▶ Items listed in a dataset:
* * * * * * *

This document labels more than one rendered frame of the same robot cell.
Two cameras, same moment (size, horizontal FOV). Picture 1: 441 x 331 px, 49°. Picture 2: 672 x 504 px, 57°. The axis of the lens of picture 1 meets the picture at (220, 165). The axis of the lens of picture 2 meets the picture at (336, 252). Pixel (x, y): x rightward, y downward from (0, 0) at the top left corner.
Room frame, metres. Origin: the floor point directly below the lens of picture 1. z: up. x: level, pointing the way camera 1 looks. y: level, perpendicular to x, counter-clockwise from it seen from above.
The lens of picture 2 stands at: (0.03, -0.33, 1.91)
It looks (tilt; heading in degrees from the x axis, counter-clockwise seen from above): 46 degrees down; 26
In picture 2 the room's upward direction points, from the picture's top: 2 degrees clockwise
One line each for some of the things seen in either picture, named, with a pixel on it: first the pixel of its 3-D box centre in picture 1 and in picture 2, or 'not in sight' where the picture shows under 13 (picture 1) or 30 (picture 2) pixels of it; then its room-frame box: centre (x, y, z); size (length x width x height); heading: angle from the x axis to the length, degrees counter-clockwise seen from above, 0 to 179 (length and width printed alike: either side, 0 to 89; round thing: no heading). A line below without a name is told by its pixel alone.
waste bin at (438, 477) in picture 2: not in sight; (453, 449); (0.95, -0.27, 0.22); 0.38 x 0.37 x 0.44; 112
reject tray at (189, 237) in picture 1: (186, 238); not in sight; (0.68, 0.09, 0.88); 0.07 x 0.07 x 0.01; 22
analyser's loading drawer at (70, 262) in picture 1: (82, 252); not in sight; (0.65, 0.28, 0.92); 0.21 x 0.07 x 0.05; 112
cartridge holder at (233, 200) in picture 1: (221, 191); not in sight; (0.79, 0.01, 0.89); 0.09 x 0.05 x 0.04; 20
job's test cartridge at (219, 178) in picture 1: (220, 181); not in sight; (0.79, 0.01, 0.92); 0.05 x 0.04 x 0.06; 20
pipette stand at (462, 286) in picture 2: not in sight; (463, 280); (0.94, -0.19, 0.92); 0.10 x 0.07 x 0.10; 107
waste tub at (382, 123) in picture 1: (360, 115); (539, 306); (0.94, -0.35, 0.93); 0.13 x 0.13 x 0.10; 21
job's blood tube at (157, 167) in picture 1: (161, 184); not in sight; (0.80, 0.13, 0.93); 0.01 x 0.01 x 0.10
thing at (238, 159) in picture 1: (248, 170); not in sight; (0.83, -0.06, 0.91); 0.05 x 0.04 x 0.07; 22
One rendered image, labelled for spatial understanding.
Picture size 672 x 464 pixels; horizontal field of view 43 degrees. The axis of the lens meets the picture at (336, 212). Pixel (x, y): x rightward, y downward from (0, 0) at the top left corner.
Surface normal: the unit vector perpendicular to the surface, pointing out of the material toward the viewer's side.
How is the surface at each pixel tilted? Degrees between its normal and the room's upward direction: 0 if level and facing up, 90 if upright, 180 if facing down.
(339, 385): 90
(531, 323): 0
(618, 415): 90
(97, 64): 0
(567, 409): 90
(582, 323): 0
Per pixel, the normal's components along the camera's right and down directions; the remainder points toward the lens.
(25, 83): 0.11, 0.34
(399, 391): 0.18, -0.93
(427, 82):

* * * * * * *

▶ ABOUT THIS EXERCISE: Please copy the lines above from the line with "One line each" up to and including the line with "waste bin at", exactly as written and with nothing else.

▶ ANSWER SECTION:
One line each for some of the things seen in either picture, named, with a pixel on it: first the pixel of its 3-D box centre in picture 1 and in picture 2, or 'not in sight' where the picture shows under 13 (picture 1) or 30 (picture 2) pixels of it; then its room-frame box: centre (x, y, z); size (length x width x height); heading: angle from the x axis to the length, degrees counter-clockwise seen from above, 0 to 179 (length and width printed alike: either side, 0 to 89; round thing: no heading). A line below without a name is told by its pixel alone.
waste bin at (438, 477) in picture 2: not in sight; (453, 449); (0.95, -0.27, 0.22); 0.38 x 0.37 x 0.44; 112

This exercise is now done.